Reflexionar sobre la propia labor no sólo es conveniente sino necesario. Sacar a la luz pública tales reflexiones entra dentro de la necesidad. A no ser que se pretenda vivir en la vieja torre de marfil olvidando las obligaciones para con la sociedad. Salir a la luz exige, Foucault obliga, precisar el lugar desde el que se habla, dado que no es desde el poder desde el que hablamos. Desearíamos, al menos, que el lugar de origen de esa voz fuera la sinfonía conseguida. Mas sólo es el caos quien lo define. Únicamente porque tal caos es generador de estrellas, porque esta nada de mi saber es a veces violada por luces cuyo origen desconozco, procuro ser portavoz de ese saber que no poseo.
Mi labor, enseñar filosofía. Mi reflexión se tambalea. ¿Filosofía y educación? ¿Educación y filosofía? ¿Filosofía de la educación? ¿Educación para la filosofía? Si lo que se entiende por educación es la adquisición de las habilidades básicas –lingüísticas, numéricas, etc.- para subsistir en la sociedad en que se nace, no tiene mucha importancia la palabra filosofía en ella: serán suficientes unas técnicas pedagógicas sin mayor interés teórico. Tampoco, aunque algo más, si sólo se pretende inculcar unas normas básicas de convivencia. Una filosofía de la educación centrada en estos dos aspectos no irá más allá de una descripción de las técnicas y valores dominantes de la sociedad en que se educa. Con lo que podemos eliminar esta pregunta de nuestra reflexión. Tampoco nos lleva hacia adelante la yuxtaposición de los dos conceptos.
Educación para la filosofía. Algo que esta sociedad pragmática sólo tolera por cierto complejo de culpa ante los ideales que ella generó. Un oasis de libertad en una sociedad absolutamente limitada a los valores monetarios, como profetizó Marx. Un adorno sin más importancia que los cuadros que decoran los salones. Una experiencia personal que acaso debiera descansar en el olvido dada su incapacidad para generar dinero. Un caos que sería conveniente ocultar para no permitir que la duda corrompa algún cerebro.

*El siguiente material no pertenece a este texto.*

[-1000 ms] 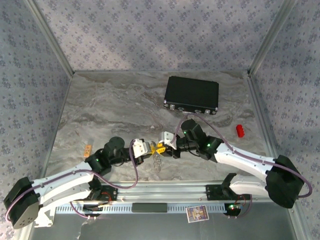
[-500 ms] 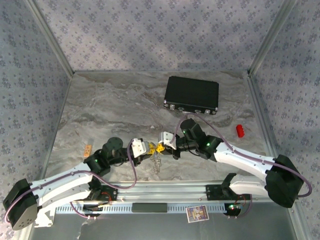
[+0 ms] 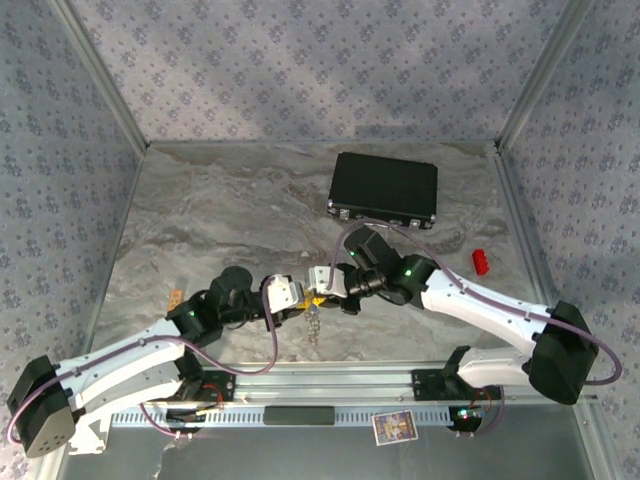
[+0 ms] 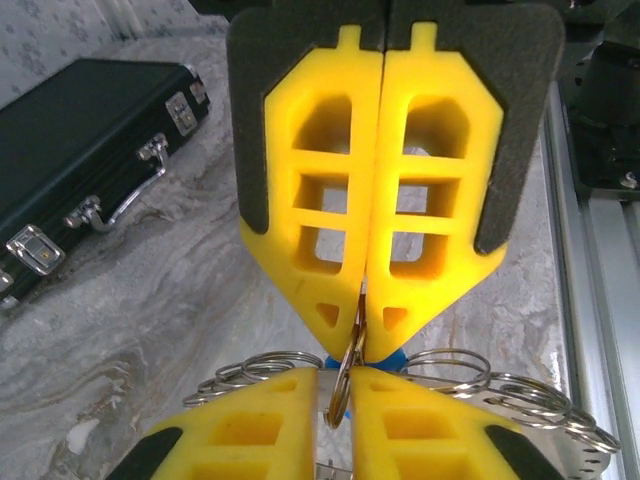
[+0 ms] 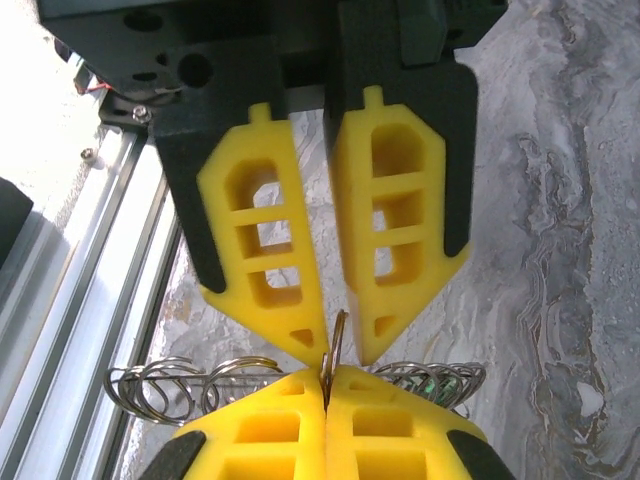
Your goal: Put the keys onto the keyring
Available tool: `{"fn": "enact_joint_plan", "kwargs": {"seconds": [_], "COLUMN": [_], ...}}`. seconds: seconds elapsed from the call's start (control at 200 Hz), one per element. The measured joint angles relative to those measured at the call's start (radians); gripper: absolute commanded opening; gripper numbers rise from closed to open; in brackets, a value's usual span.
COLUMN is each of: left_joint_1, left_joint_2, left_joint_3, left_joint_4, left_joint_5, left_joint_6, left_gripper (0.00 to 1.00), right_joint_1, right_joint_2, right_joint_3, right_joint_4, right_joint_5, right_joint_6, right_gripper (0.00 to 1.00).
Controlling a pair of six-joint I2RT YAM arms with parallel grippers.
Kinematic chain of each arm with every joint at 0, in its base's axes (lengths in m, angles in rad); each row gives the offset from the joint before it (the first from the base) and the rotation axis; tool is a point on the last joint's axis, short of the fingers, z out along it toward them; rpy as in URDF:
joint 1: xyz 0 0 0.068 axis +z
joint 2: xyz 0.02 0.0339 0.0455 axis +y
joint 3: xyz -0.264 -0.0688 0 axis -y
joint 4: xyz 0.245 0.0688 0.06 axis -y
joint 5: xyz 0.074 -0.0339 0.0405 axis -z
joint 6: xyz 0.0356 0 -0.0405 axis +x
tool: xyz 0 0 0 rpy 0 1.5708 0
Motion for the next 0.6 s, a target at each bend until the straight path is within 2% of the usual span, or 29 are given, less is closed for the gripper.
{"fn": "enact_joint_plan", "kwargs": {"seconds": [0.06,0.125,0.21,0.405,0.6], "left_joint_1": [0.000,0.000,0.000,0.000,0.000], "left_joint_2": [0.003,0.002,0.002,-0.026,-0.029], "left_joint_3": [0.006,0.008,0.008,-0.022,-0.054], "left_joint_4": [-0.012,-0.021,-0.021,0.042,0.097], "left_joint_5": [0.003,0.011,0.013,0.011,0.009], "left_joint_6": [0.002,0.008,0.012,-0.014,-0.037], "left_gripper": [0.00,0.00,0.00,0.00,0.00], "right_joint_1": [0.003,0.003,-0.005,-0.063,-0.059], "right_joint_2": [0.006,0.006,-0.008,-0.124,-0.156], "right_joint_3": [0.010,0.010,-0.011,-0.159,-0.236], "right_joint_4": [-0.016,-0.018,0.018,0.162,0.261], "right_joint_5": [0.009,0.011,-0.006,-0.037,-0.034], "right_joint_6": [-0.012,-0.012,0.011,0.147,0.253], "right_gripper": [0.00,0.23,0.35,0.37,0.35]}}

Corromper, por tanto, como dicen de Sócrates, a la juventud. Con pensamiento y duda, como entonces. Con amor ahora que, dicen, entonces no era corrupción sino costumbre. ¿Finalidad? Hacer del amor sabiduría. Hacer de la sabiduría amor. Porque nadie será feliz si sólo es bañado por dinero, según el síndrome de Midas, o de tío Gilito si queremos ser más jóvenes, nos muestra. Porque nadie será feliz si sólo es bañado por afectos, según el síndrome Don Juan asimismo, nos enseña. Ciertamente tampoco el síndrome ratón de biblioteca o, con denominación más atractiva de loco de la caverna, promete felicidad. Porque es necesaria la armonía de los tres ámbitos. Sin embargo, no vemos desde qué otro lugar diferente a la filosofía, pensemos de ella lo que pensemos, podemos avisar de la existencia del tercer ámbito. Siempre que la filosofía se haga carne en las vivencias de quien enseña. O que la carne se haya hecho filosofía.
Educar, pues, para la filosofía, es hacerlo para armonizar el ser humano y hacerlo creador. No importa seamos caos si logramos, por algún don desconocido, generar estrellas de sabiduría y de amor, en los corazones y mentes de la juventud. Dejemos las técnicas, necesarias, para otros. Nuestra labor es diferente. Nuestro destino es iluminar paisajes que desconocemos todavía más que lo que los desconocen aquellas almas a las que pretendemos enseñar. Acaso, como en el verso de Rilke, ser “rosa, contradicción pura, placer de no ser sueño de nadie entre tantos párpados”. Si eso es así, gracias Juan Ramón, “no la toques más que así es la rosa”.